Redox And Electrode Potentials

Question 1

What is oxidising and reducing agent

Answer 1

Oxidising agent takes electrons from species being oxidised, oxidising agent contains species which is reduced
Reducing agent is reverse

Question 2

How to construct a redox equation using half equation

Answer 2

See card 1

Question 3

How to construct redox equation using oxidation numbers

Answer 3

Use this method when hydrogen and oxygen appear in more than one product
See card 2

Question 4

How to predict products of redox reactions

Answer 4

In aq redox reactions H2O often formed, or H+ or OH- ions

As a final check ensure both sides of equation are balanced by charge

Question 5

How it write half equation

Answer 5

See card 3

Question 6

The two common redox reaction

Answer 6

Potassium manganate (VII) (KMnO4(aq)) under acidic conditions 
Sodium thiosulfate (Na2S2O3(aq)) for determination of iodine (I2(aq))

Question 7

Manganate titrations

Answer 7

Standard solution of KMnO4 added to burette.
Using pipette add measured vol of solution being analysed to conical flask, an excess of dilute sulfuric acid is also added to provide H+ ions required for reduction of MnO4- ions.

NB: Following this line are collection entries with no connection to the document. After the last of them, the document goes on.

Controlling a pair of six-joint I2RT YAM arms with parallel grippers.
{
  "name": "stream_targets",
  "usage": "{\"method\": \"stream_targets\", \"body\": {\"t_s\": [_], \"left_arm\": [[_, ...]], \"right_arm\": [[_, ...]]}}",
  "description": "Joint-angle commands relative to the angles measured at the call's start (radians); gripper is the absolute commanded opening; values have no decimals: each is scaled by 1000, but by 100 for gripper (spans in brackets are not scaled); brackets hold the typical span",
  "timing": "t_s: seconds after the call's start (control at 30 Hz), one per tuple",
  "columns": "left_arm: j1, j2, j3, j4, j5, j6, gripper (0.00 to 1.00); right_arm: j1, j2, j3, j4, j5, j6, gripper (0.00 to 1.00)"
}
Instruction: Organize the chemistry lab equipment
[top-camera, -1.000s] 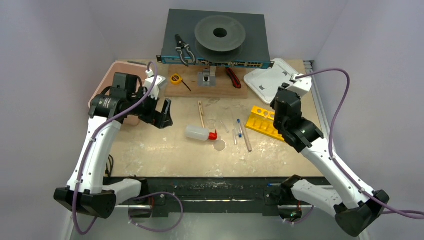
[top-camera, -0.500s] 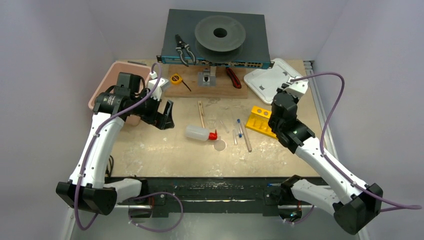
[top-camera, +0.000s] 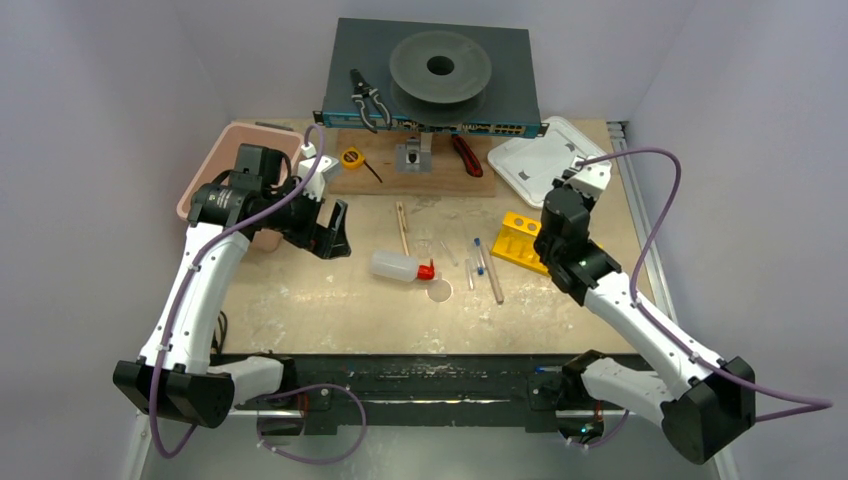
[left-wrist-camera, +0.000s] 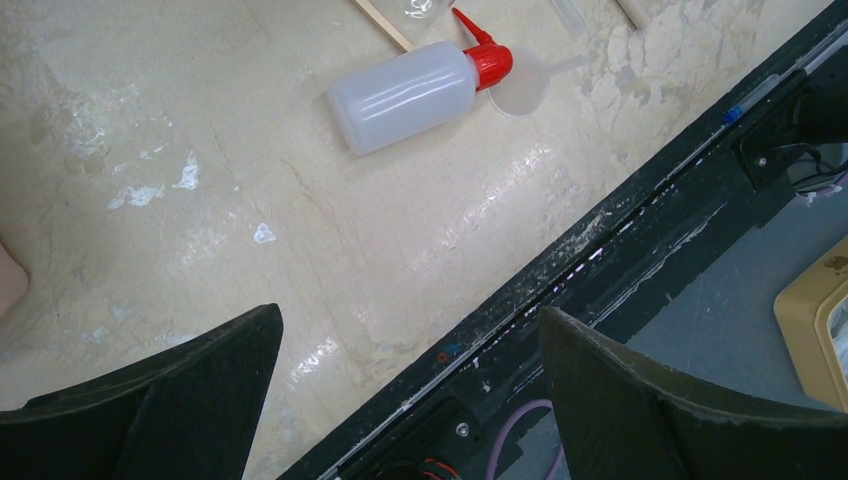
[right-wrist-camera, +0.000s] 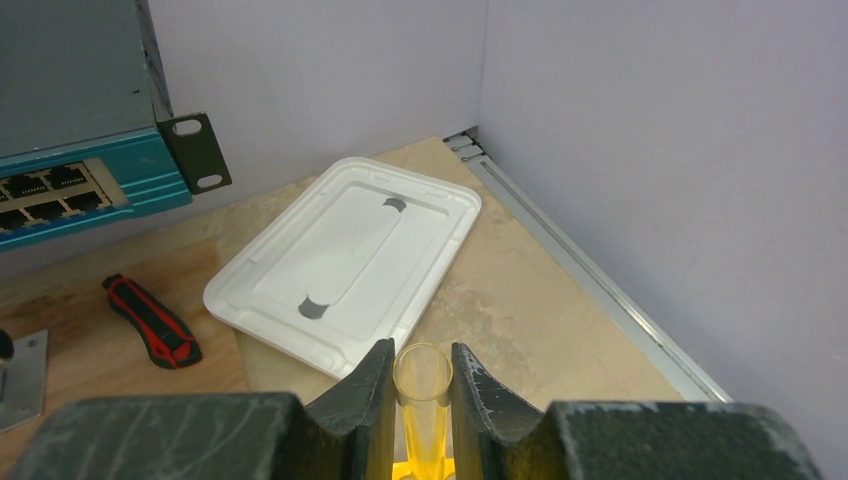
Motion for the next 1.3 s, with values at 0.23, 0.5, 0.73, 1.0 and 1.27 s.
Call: {"method": "stream_targets", "body": {"t_s": [0.23,0.5,0.73,1.0,1.27], "left_arm": [[7,2,13,18,9,5,100],[7,2,7,29,-3,8,100],[7,1,9,43,-26,5,100],[7,10,42,41,-39,9,100],[7,23,41,45,-48,8,100]], "right_arm": [[-7,45,-4,66,-15,35,0],[-7,65,-13,48,-24,65,0],[-7,114,-14,6,6,119,0],[-5,141,-31,-15,17,174,0],[4,146,-69,16,27,177,0]]}}
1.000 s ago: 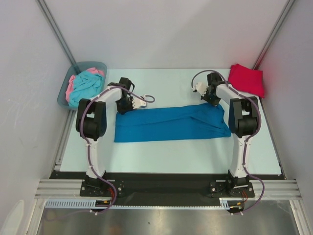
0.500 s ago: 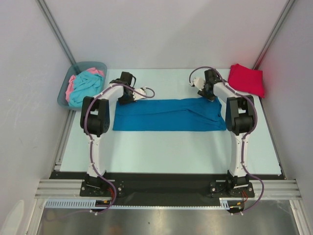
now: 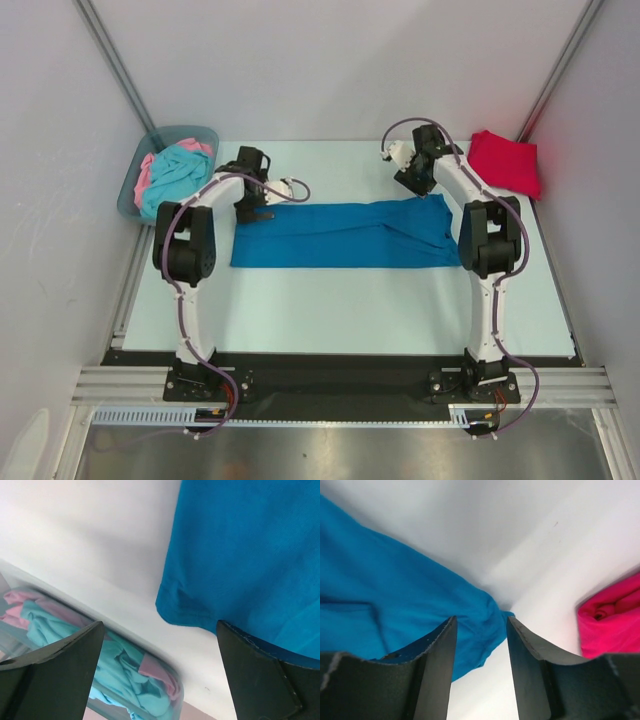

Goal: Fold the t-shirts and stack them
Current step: Fold the tshirt

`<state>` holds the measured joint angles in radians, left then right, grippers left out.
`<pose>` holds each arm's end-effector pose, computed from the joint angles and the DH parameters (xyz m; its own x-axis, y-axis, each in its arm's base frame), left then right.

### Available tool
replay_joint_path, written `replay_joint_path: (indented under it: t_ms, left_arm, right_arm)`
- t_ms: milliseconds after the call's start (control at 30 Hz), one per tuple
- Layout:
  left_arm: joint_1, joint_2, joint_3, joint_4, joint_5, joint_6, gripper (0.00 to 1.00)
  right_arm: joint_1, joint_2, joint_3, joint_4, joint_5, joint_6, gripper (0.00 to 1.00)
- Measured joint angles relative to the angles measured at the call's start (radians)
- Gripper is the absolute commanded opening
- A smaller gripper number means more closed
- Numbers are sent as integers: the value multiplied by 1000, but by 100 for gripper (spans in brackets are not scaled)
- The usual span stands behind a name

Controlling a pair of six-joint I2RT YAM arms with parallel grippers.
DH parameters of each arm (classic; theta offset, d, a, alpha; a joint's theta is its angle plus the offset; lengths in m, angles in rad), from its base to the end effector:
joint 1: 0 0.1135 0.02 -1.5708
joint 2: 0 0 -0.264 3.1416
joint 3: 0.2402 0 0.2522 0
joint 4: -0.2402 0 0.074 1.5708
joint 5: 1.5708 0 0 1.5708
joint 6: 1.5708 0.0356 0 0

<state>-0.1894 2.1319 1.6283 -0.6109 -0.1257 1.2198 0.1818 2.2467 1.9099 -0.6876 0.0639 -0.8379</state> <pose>0.4449 -0.0807 0.1732 -0.1787 0.9828 -0.0458 0.8735 0.1799 0.4525 0.4854 0.0869 0.2016 -0.4524 -0.8373 -0.3071 -0.7234 0.5459 -0.4227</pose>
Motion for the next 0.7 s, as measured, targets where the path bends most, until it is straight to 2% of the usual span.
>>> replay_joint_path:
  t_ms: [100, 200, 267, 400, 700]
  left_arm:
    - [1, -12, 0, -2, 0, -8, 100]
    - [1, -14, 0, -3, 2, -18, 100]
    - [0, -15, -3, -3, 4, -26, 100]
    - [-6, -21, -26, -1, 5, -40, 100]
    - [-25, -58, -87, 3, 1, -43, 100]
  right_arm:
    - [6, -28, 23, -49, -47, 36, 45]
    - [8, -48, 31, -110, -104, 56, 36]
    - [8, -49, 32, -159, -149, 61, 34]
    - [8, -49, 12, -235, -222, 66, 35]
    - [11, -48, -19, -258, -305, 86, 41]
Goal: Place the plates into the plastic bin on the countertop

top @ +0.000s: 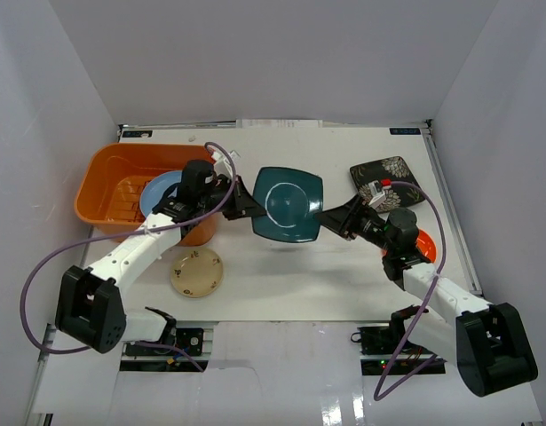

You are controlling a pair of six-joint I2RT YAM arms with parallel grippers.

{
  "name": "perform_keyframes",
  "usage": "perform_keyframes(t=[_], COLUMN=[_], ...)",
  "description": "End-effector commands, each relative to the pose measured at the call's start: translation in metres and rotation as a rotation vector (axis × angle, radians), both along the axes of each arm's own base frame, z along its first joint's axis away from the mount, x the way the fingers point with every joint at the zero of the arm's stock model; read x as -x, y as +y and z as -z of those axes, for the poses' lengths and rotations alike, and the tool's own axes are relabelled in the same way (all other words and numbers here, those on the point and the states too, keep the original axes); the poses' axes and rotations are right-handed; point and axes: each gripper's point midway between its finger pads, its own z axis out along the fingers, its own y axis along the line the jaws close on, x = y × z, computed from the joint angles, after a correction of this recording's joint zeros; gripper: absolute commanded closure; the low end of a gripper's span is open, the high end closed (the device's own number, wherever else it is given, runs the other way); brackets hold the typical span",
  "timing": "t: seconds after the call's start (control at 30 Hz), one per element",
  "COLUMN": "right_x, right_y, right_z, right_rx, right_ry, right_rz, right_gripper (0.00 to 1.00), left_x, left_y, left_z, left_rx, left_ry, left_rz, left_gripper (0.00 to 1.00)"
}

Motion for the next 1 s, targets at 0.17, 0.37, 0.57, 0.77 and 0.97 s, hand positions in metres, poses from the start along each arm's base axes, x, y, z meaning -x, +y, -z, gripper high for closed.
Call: perform_keyframes(t=[0.17, 0.37, 0.57, 0.77, 0.97], right_x=[-0.004, -0.01, -0.02, -0.032, -0.048], right_y=[-0.001, -0.006, -0.02, -0.036, -0.061], right_z=[-0.024, -0.007, 0.008, 0.021, 0.03], right_rx=[0.062, 0.158, 0.316, 0.417, 0.48], right_ry=[-0.179, -0.166, -0.186, -0.196, -0.168], right_rz=[-0.007, 0.006, 0.054, 0.139, 0.257], right_gripper=[0.02, 0.03, 0.03, 0.04, 0.08], left_x=[-0.057, -0.058, -0.07, -0.074, -0.086], left_y=[0.153, 0.248, 0.294, 0.305, 0.327], left_z=[-0.099, -0.101, -0.072, -0.041, -0.011], left_rx=[0.128, 0.063, -0.063, -0.101, -0.208], left_ry=[-0.19, -0.213, -0.17, -0.093, -0.061], left_rz=[-0.575, -0.905, -1.052, -1.084, -1.121], left_gripper=[1.0, 1.0, 1.0, 1.0, 1.0])
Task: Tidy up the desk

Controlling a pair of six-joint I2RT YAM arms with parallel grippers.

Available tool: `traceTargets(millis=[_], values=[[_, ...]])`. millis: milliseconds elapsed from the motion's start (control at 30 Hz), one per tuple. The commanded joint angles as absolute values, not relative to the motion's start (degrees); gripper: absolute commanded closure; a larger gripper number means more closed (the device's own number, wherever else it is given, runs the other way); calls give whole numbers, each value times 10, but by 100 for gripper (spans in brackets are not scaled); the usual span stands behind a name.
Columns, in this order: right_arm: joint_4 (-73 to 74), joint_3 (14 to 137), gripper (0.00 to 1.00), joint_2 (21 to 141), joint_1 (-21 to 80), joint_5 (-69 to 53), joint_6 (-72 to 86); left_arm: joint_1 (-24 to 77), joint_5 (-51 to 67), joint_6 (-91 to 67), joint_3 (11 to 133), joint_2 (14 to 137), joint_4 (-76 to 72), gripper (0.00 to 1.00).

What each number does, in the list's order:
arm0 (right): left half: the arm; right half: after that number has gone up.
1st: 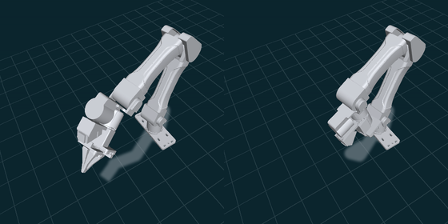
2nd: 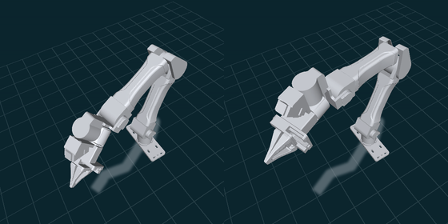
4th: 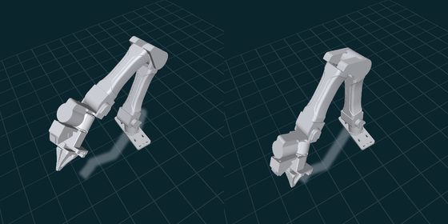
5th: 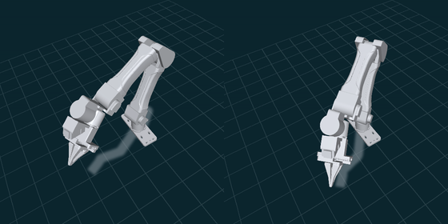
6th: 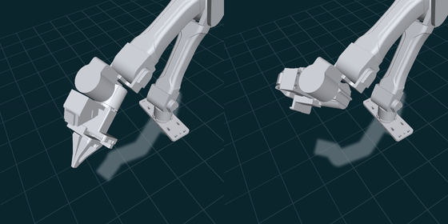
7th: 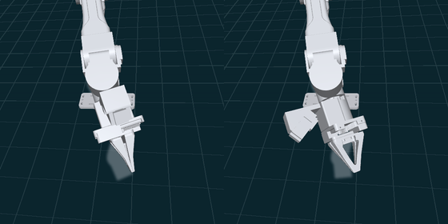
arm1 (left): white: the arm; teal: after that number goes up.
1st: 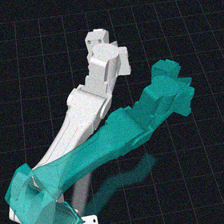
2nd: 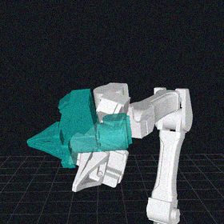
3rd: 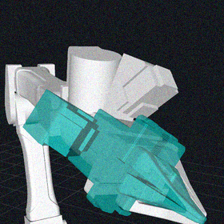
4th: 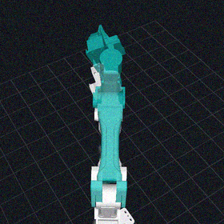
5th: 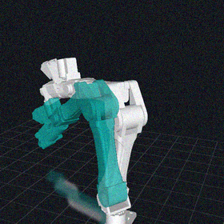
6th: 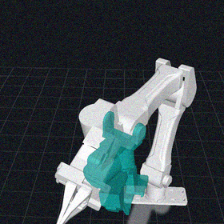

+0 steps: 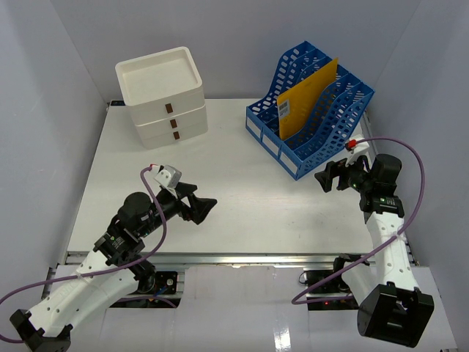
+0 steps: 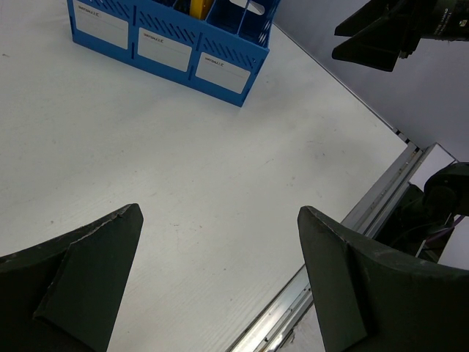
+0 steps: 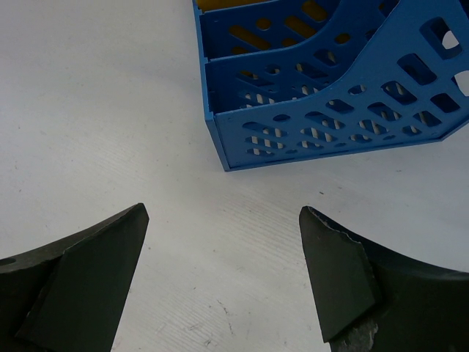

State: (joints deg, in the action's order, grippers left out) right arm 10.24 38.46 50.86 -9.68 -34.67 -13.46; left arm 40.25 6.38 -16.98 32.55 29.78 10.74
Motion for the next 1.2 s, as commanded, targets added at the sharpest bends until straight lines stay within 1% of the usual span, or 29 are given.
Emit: traceTargets(millis=[0, 1167], values=[[81, 382, 10, 498, -100, -359, -127, 402, 71, -176, 334, 295, 101, 2], [81, 381, 10, 492, -110, -370, -118, 402, 77, -163, 356, 302, 110, 2]])
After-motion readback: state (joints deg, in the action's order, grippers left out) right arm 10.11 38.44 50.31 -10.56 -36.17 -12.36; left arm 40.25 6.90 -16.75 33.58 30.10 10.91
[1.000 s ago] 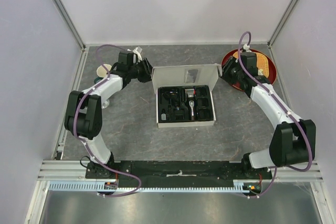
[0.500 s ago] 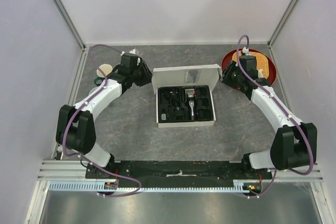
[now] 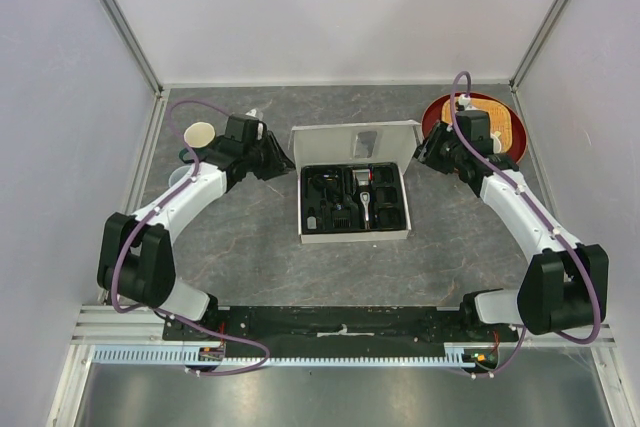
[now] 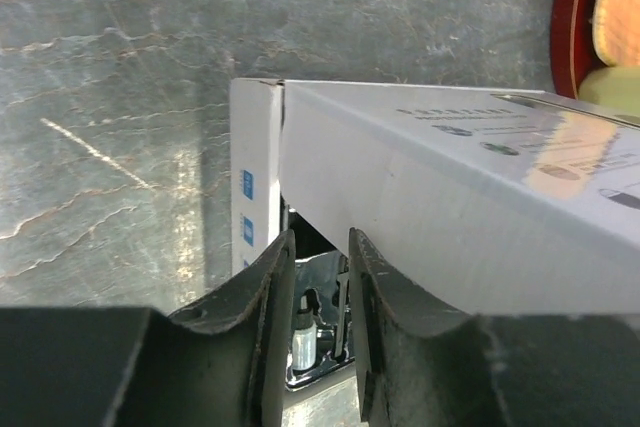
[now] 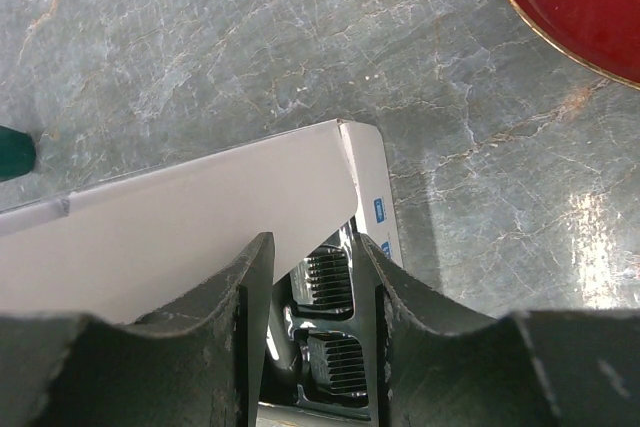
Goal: Sort the hair-cutting tools
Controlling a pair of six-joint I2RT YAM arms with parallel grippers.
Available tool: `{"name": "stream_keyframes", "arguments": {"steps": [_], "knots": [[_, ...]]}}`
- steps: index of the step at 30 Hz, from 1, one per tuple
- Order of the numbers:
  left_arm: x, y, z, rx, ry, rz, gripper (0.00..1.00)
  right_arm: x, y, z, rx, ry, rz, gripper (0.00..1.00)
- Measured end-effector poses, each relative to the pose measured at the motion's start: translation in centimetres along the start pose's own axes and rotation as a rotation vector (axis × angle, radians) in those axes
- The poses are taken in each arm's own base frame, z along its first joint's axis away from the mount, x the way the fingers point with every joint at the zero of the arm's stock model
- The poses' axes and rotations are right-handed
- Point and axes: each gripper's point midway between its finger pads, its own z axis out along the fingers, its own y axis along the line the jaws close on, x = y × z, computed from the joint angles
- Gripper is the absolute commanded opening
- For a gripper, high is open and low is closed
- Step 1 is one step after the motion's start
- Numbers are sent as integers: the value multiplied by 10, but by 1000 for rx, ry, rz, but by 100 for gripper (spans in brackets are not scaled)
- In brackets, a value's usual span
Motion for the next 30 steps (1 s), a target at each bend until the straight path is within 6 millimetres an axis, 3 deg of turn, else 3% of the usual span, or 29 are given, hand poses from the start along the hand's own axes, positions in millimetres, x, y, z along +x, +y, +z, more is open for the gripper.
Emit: {"name": "stream_keyframes", "arguments": {"steps": [6, 12, 20, 30], "knots": [[8, -14, 2, 97, 29, 13, 28, 6, 2, 0, -17, 21, 0, 44], [22, -12, 6, 132, 60, 14, 27, 21, -4, 3, -9, 54, 3, 44], [23, -10, 7, 134, 61, 15, 27, 38, -15, 1, 11, 82, 10, 44], [13, -4, -1, 83, -4, 19, 29, 31, -19, -10, 47, 31, 1, 44]]}}
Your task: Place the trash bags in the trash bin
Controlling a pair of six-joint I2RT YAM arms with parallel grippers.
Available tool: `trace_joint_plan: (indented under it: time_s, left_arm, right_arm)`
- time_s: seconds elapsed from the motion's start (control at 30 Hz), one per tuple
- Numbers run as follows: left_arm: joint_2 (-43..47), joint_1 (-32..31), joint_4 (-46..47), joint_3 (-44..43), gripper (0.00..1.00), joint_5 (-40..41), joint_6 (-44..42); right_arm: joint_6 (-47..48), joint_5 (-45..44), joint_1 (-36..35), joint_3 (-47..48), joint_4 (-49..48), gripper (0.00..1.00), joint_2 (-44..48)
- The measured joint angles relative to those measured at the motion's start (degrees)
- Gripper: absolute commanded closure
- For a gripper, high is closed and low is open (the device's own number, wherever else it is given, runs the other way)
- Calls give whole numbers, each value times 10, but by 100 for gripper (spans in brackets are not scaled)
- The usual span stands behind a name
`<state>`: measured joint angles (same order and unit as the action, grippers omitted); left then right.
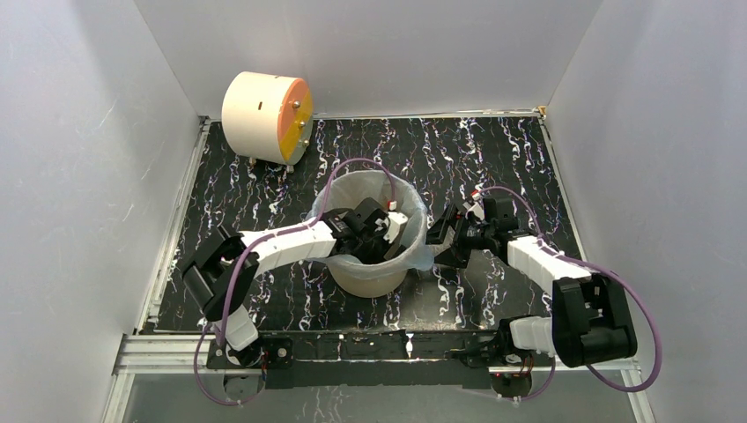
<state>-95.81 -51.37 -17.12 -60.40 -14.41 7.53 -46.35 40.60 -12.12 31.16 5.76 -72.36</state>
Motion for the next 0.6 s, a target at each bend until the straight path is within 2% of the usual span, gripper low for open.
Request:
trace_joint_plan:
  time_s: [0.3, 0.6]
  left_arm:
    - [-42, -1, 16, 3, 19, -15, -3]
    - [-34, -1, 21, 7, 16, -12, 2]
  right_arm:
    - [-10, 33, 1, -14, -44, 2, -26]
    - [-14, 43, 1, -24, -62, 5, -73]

No indicator needed, reaction is self-indicating.
During titration manganate solution reacts and is decolourised as it is being added, endpoint of titration is judged by first permanent pink colour, indicating when there is excess of MnO4- ions present. In titrations this endpt is one of easiest to judge.
Repeat titration until u obtain concordant titres (+-0.1 cm3)

Question 8

How to read meniscus

Answer 8

KMnO4 is deep purple, difficult to see bottom of meniscus, burette readings read from top rather than bottom of meniscus.
Titre is difference between two readings

Question 9

Manganate titrations can be used for analysis of many different reducing agents e.g.

Answer 9

Iron ions, Fe2+ 
Ethanedioic acid (COOH)2

Question 10

How to analyse percentage purity

Answer 10

See card 4

Question 11

Determination of a formula

Answer 11

See card 5

Question 12

What can be analysed

Answer 12

Manganate titrations can be used to analyse reducing agents that reduce MnO4- to Mn2+.
KMnO4 can be replaced with other oxidising agents, e.g. acidified dichromate

Question 13

Iodine/ thiosulfate titrations

Answer 13

See card 6

Question 14

Iodine thiosulfate titrations can be used to determine:

Answer 14

The ClO- content in bleach
The Cu2+ content in copper (II) compounds
Th Cu content in copper alloys

Question 15

Procedure of iodine thiosulfate titrations

Answer 15

1. Add standard solution of Na2S2O3 to burette
2. Prepare solution of oxidising agent to be analysed, using a pipettes add this solution to conical flask, then add excess of potassium iodide, oxidising agent reacts with iodide ions to produce iodine, which turns solution yellow brown
3. Titrate solution with Na2S2O3, during titrations iodine reduced back to I- ions and brown colour fades making it difficult to decide endpoint, so use starch indicator, when end point is being approached iodine colour has faded enough to become pale straw colour
4. Starch indicator added….

Question 16

Why is starch used for endpoint

Answer 16

When endpoint being approached and iodine colour faded enough to become pale straw colour small amount of starch indicator added. A deep blue black colour forms to assist with identification of endpoint. As more sodium thiosulfate added blue black colour fades, at endpoint all iodine reacted and blue black colour disappears

Question 17

Active ingredient of bleach

Answer 17

Chlorate (I) ions ClO- also known as hypochlorite

Bleach is NaClO

Question 18

Titration of ClO- with thiosulfate equation

Answer 18

See card 7

Question 19

How to find conc of ClO- in bleach

Answer 19

See card 8

Question 20

Iodine thiosulfate titrations can be used to determine

Answer 20

Copper content of copper (II) salts or alloys 
For copper (II) salts Cu2+ ion produced simply by dissolving compound in water 
Insoluble copper (II) compounds can be reacted with acids to form Cu2+ ions

Question 21

Analysis of copper

Answer 21

1. For copper alloys eg brass or bronze alloy is reacted and dissolved in concentrated nitric acid followed by neutralisation to form Cu2+ ions.
2. Cu2+ ions react with I- to form solution I2 and white precipitate of copper (I) iodide, CuI (s). Mix appears as brown colour
3. Iodine in brown mix then titrations with standard solution of sodium thiosulfate
   See card 9

Question 22

What is a voltaic cell

Answer 22

Converts chemical energy into electrical energy

Question 23

What is a half cell

Answer 23

Contains Chemical species present in a redox half equation.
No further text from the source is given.